O ministro da Fazenda, Dario Durigan, afirmou que o Supremo Tribunal Federal (STF) pode dar aos bancos a segurança jurídica necessária para que possam acessar as contragarantias oferecidas pelo governo do Distrito Federal em caso de inadimplência no empréstimo para capitalizar o Banco de Brasília (BRB). Segundo ele, esse é um dos dois pontos que ainda dificultam a operação. O outro é a necessidade de o BRB convencer as instituições financeiras sobre a viabilidade de seu plano de negócios.

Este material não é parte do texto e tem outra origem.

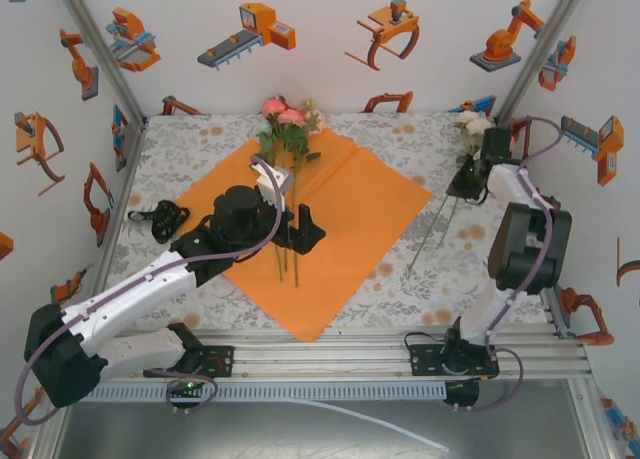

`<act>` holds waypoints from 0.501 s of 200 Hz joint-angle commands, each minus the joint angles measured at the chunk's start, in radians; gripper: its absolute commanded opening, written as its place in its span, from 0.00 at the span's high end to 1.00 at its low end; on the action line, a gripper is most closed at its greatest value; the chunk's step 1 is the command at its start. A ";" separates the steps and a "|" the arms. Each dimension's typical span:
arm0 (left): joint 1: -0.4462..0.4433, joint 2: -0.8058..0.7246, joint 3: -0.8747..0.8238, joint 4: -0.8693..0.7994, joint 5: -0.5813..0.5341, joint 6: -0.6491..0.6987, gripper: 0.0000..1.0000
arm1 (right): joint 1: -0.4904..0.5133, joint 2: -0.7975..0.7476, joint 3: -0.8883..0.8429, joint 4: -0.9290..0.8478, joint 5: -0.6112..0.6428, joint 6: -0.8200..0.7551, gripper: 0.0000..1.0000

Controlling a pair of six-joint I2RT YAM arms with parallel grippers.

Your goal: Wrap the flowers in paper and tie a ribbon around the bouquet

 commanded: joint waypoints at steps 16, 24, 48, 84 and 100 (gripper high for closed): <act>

“Me parece que é muito mais simples tratar desses dois pontos do que a gente voltar atrás, reverter o acordo que foi feito sem aval da União e voltar a querer socializar esse problema que tem uma origem pontual e muito grave”, afirmou Durigan, durante a nova rodada de conciliação sobre a capitalização do BRB, realizada nesta quinta-feira (13), em reunião promovida pelo ministro do Supremo Tribunal Federal (STF) Luiz Fux. Durigan afirmou que o problema enfrentado pelo BRB teve “origem criminosa” e não foi provocado pelo governo federal, embora a União tenha sido chamada para participar das negociações e apresentado alternativas. Ele negou haver inércia por parte da administração pública federal. “Isso incomoda muito as equipes da União, porque a União não tem nada a ver com essa história”, disse. “Do ponto de vista da União, cumprimos tudo, não há nada devendo.” Segundo o ministro, as dúvidas sobre as contragarantias são um dos pontos que ainda impedem a operação de avançar. O GDF busca um empréstimo de R$ 6,6 bilhões para socorrer o BRB, que enfrenta problemas de liquidez decorrentes do escândalo ligado ao Banco Master, de Daniel Vorcaro.

Pelo acordo firmado no Supremo Tribunal Federal (STF), a fiança do empréstimo seria oferecida por um sindicato de instituições financeiras privadas e públicas, já que não haveria garantia por parte da União. As verbas que o governo distrital recebe dos Fundos de Participação dos Estados (FPE) e dos Municípios (FPM) seriam usadas como contragarantia. Em contrapartida, o DF se comprometeria a promover medidas de ajuste fiscal que garantam que o empréstimo será quitado.

Os bancos privados têm dúvidas sobre se, caso precisem honrar a garantia do empréstimo, poderão efetivamente acessar os recursos oferecidos pelo GDF como contragarantia ou se uma decisão judicial poderá impedir o uso desses valores sob o argumento de que são necessários para financiar serviços essenciais.

“Essa é uma garantia de segurança que, me parece, pode ser trabalhada e ser dada pelo Supremo Tribunal Federal”, afirmou o ministro. Ele acrescentou que a União não tem condições de oferecer essa segurança.

Já o segundo entrave, de acordo com o ministro, seria a necessidade de o BRB convencer os bancos sobre seu plano de negócios. “Eu não tenho o que fazer em relação a isso”, reiterou. Alexandre Bocchetti, diretor jurídico do Banco do Brasil, reconheceu que as instituições financeiras privadas nunca participaram de operações garantidas pelo FPE e pelo FPM e que, por isso, é natural que surjam dúvidas do ponto de vista jurídico. No entanto, segundo ele, o que mais preocupou foi a necessidade de apresentação de um plano de negócios do BRB de forma mais estruturada e transparente. Ele reiterou ainda que o BB nunca foi líder do consórcio de bancos.

“Chegou a se cogitar a contratação de um monitor externo para que se validasse esse plano de negócios. Então, o Banco do Brasil continua se colocando à disposição para construir as pontes. Mas deixamos claro também que a gente não é e nem nunca foi líder de um consórcio de instituições financeiras”, afirmou.